Rationale: Pain relief improves comfort, promotes rest, and facilitates engagement in therapeutic activities and rehabilitation.
Assessment: Assess Mrs Hui’s pain level before and after administration of pain medication, using a pain scale (e.g., numerical rating scale or visual analog scale). Document her response to medication and any changes in pain intensity.

Care Plan 2: Nutrition and hydration

Implementations:

Collaborate with the dietitian to develop a suitable diet plan that addresses Mrs Hui’s dietary restrictions (e.g., diabetic diet) and promotes optimal nutrition.
Rationale: Proper nutrition is essential for wound healing, maintaining energy levels, and supporting overall recovery.
Assessment: Monitor Mrs Hui’s dietary intake, including calorie count and adherence to dietary restrictions. Document any changes in weight, laboratory results (e.g., blood glucose levels), and signs of malnutrition.
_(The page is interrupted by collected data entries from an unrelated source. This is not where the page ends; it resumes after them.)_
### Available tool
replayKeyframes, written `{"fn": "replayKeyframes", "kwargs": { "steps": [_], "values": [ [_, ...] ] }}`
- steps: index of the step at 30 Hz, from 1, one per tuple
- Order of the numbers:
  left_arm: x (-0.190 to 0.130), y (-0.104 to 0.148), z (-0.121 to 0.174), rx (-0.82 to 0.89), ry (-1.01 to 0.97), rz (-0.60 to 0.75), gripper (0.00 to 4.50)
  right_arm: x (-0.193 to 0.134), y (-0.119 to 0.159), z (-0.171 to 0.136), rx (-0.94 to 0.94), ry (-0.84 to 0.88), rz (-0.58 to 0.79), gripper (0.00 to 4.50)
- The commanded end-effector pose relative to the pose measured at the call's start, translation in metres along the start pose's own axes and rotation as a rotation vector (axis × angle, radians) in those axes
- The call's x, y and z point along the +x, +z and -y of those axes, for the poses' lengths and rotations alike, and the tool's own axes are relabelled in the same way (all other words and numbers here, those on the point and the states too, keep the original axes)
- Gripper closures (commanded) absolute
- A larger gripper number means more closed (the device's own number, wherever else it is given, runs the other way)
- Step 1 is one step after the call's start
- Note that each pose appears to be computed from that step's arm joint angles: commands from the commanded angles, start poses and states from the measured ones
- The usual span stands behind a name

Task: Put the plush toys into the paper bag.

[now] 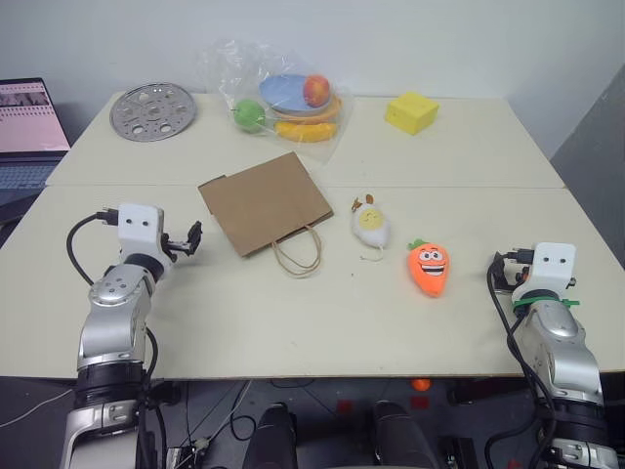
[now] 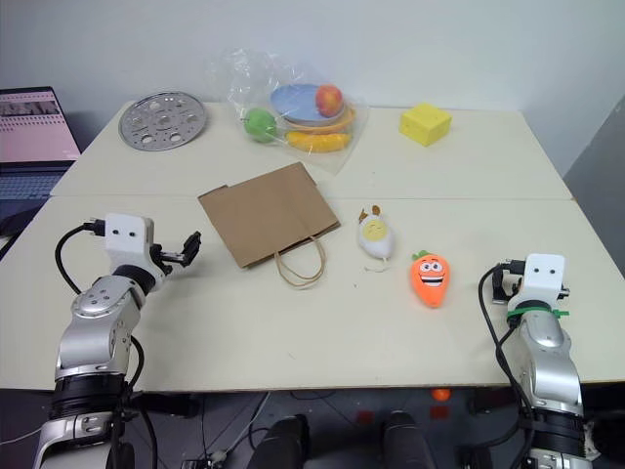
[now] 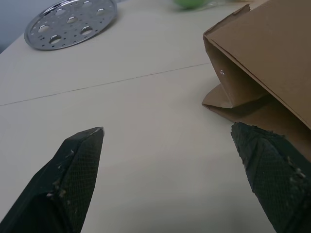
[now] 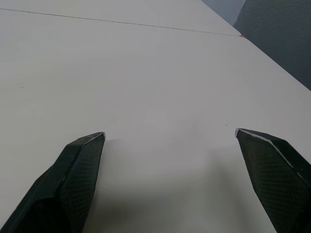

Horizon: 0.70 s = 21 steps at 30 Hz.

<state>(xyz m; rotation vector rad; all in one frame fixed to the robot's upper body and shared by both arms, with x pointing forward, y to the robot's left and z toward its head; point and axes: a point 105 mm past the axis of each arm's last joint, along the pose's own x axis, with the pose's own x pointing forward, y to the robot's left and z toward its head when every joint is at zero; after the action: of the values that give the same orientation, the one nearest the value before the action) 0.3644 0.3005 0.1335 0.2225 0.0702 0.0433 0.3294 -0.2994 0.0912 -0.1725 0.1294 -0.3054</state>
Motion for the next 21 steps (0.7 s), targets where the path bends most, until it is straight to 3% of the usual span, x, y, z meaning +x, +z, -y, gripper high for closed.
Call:
{"fn": "replayKeyframes", "kwargs": {
  "steps": [1,21],
  "values": [
    [-0.0041,0.0191,-0.0090,0.023,0.019,0.057,0.02,0.0009,0.0127,0.0079,-0.011,-0.021,0.047,0.00],
    [-0.0084,0.0173,-0.0088,-0.023,-0.006,0.069,0.02,0.0001,0.0176,0.0096,-0.027,-0.013,0.060,0.00]
  ]
}}
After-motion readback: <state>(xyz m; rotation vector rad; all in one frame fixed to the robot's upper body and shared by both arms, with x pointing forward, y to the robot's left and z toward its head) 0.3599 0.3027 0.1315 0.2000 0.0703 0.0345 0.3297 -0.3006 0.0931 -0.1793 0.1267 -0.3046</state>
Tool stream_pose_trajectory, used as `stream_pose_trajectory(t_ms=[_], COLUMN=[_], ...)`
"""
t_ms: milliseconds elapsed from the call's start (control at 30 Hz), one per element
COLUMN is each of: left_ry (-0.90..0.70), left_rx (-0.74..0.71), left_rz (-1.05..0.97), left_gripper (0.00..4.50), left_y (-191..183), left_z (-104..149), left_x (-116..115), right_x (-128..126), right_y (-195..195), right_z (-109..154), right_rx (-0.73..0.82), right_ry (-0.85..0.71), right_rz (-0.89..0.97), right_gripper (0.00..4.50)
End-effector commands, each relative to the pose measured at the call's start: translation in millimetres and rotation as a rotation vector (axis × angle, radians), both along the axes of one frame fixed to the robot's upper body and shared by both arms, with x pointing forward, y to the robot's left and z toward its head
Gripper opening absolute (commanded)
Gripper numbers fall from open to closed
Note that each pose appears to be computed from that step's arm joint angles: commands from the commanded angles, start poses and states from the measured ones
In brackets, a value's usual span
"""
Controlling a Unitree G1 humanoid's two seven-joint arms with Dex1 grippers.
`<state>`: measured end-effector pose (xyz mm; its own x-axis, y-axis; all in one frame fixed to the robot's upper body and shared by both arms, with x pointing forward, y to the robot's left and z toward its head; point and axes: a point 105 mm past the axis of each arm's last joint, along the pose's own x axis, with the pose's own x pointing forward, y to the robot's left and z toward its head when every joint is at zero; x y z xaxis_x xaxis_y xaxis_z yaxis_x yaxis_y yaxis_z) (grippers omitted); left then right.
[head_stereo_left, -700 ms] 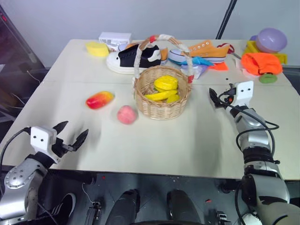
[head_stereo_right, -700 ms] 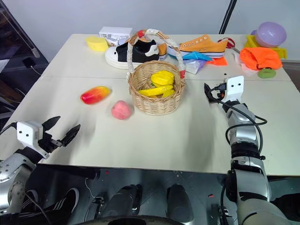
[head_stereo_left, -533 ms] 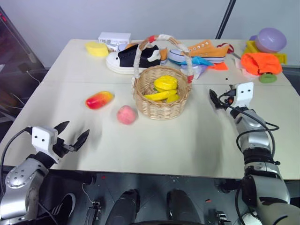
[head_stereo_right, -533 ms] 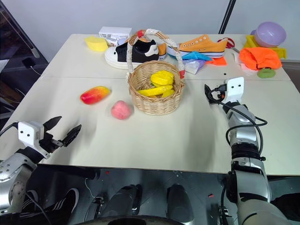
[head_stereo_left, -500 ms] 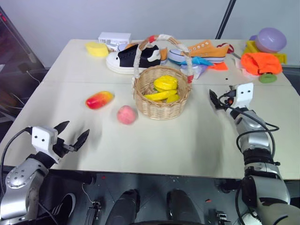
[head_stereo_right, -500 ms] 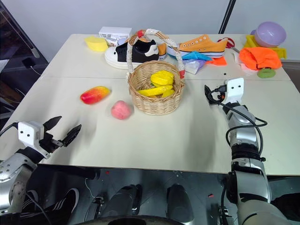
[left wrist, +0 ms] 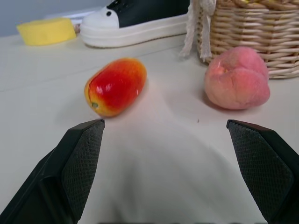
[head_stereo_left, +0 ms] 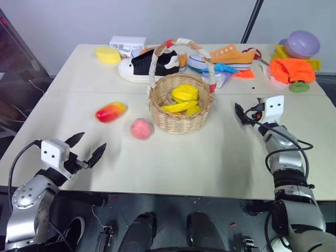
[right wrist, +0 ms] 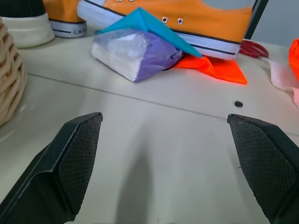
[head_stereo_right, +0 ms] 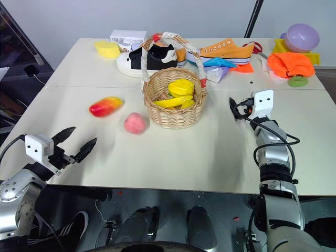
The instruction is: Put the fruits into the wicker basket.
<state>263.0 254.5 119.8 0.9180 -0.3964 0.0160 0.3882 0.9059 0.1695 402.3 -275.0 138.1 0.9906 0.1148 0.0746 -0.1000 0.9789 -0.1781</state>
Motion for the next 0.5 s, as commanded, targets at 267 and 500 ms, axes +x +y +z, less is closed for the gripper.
stream_pose_trajectory(t_ms=[267, 500], left_ry=[-0.016, 0.033], left_rx=[-0.01, 0.047], left_rz=[-0.053, -0.055], left_gripper=[4.5, 4.5], left_y=[-21, -52], left_z=[11, 19], left_x=[5, 25], right_x=[-13, -90], right_y=[1, 35], right_z=[31, 55], right_rx=[0.04, -0.186], right_ry=[-0.112, 0.051], right_rz=[0.151, 0.724], right_gripper=[4.48, 4.48])
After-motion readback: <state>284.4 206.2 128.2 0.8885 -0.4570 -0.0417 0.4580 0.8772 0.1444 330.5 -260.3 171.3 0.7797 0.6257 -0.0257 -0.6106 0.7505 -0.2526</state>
Care Plan 3: Mobility and rehabilitation

Implementations:

Collaborate with the physiotherapist and occupational therapist to develop a customized rehabilitation plan, including exercises and activities to improve Mrs Hui’s mobility and functional independence.
Rationale: Rehabilitation plays a crucial role in restoring strength, coordination, and mobility after a stroke, improving Mrs Hui’s overall quality of life.
Assessment: Regularly assess Mrs Hui’s progress in rehabilitation activities, documenting improvements in range of motion, strength, balance, and ability to perform activities of daily living. Collaborate with the therapy team to modify the plan as needed.

Care Plan 4: Communication support

Implementations:

Use alternative communication methods, such as picture boards, written instructions, or communication apps, to Help Mrs Hui in expressing her needs and facilitating understanding.
Rationale: Dysphasia can significantly impact verbal communication, and alternative methods help ensure effective communication and reduce frustration.
Assessment: Assess Mrs Hui’s ability to use alternative communication methods and document her level of understanding and ability to express her needs. Collaborate with the speech therapist to track progress and adjust communication strategies accordingly.